Department of Mechanical Engineering, University of Vermont, Burlington, VT, 05405, USA.
Department of Microbiology and Molecular Genetics, University of Vermont, Burlington, VT, 05405, USA.
Bull Math Biol. 2020 Feb 1;82(2):27. doi: 10.1007/s11538-020-00701-6.

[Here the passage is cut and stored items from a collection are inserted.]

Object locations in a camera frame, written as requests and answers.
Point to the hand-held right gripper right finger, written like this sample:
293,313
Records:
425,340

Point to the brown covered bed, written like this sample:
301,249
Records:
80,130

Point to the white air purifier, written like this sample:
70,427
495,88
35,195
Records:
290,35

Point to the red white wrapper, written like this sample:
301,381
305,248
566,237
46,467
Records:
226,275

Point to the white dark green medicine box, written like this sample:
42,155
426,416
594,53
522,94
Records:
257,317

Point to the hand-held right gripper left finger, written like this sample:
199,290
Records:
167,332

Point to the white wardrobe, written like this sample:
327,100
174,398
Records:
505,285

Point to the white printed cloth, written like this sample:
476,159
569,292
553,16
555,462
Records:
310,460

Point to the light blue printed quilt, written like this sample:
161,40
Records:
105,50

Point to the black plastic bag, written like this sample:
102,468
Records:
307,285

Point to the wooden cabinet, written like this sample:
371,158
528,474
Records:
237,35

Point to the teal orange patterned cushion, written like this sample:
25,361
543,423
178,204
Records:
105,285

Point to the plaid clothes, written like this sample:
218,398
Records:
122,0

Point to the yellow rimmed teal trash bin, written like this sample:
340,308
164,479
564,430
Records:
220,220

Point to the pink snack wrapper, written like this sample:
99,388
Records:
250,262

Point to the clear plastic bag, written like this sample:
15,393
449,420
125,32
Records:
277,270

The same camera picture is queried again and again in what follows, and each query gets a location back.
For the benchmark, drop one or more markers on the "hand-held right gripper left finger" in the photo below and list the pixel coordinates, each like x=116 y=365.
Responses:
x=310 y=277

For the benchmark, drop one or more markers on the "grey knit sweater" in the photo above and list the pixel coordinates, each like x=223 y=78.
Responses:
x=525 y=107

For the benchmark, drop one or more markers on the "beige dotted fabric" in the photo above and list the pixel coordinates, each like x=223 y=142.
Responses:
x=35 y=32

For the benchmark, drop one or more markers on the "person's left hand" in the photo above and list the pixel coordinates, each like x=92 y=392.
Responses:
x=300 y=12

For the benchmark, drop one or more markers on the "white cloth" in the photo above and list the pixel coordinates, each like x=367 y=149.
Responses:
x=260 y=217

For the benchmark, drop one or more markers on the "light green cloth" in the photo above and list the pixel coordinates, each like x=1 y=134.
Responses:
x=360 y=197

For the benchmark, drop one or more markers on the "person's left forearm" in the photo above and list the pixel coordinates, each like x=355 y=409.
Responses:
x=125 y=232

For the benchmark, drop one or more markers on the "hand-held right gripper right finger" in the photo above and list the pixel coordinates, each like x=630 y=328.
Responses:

Bacterial biofilms play a critical role in environmental processes, water treatment, human health, and food processing. They exhibit highly complex dynamics due to the interactions between the bacteria and the extracellular polymeric substance (EPS), water, and nutrients and minerals that make up the biofilm. We present a hybrid computational model in which the dynamics of discrete bacterial cells are simulated within a multiphase continuum, consisting of EPS and water as separate interacting phases, through which nutrients and minerals diffuse. Bacterial cells in our model consume water and nutrients in order to grow, divide, and produce EPS. Consequently, EPS flows outward from the bacterial colony, while water flows inward. The model predicts bacterial colony formation as a treelike structure. The distribution of bacterial growth and EPS production is found to be sensitive to the pore spacing between bacteria and the consumption of nutrients within the bacterial colony. Forces that are sometimes neglected in biofilm simulations, such as lubrication force between nearby bacterial cells and osmotic (swelling) pressure force resulting from gradients in EPS concentration, are observed to have an important effect on biofilm growth via their influence on bacteria pore spacing and associated water/nutrient percolation into the bacterial colony.
细菌生物膜在环境过程、水处理、人类健康和食品加工中起着至关重要的作用。由于细菌与胞外聚合物(EPS)、水以及构成生物膜的营养物质和矿物质之间的相互作用,它们表现出高度复杂的动态特性。我们提出了一种混合计算模型,其中离散细菌细胞的动力学在多相连续体中进行模拟,该连续体由 EPS 和水作为单独的相互作用相组成,营养物质和矿物质通过这些相扩散。在我们的模型中,细菌细胞消耗水和营养物质来生长、分裂和产生 EPS。因此,EPS 从细菌菌落向外流动,而水向内流动。该模型预测细菌菌落的形成是树状结构。发现细菌生长和 EPS 产生的分布对细菌之间的孔隙间距和细菌菌落内营养物质的消耗敏感。在生物膜模拟中经常被忽略的力,例如附近细菌细胞之间的润滑力和 EPS 浓度梯度引起的渗透压(膨胀)力,通过影响细菌孔隙间距和相关的水/营养物质渗透到细菌菌落中,对生物膜生长有重要影响。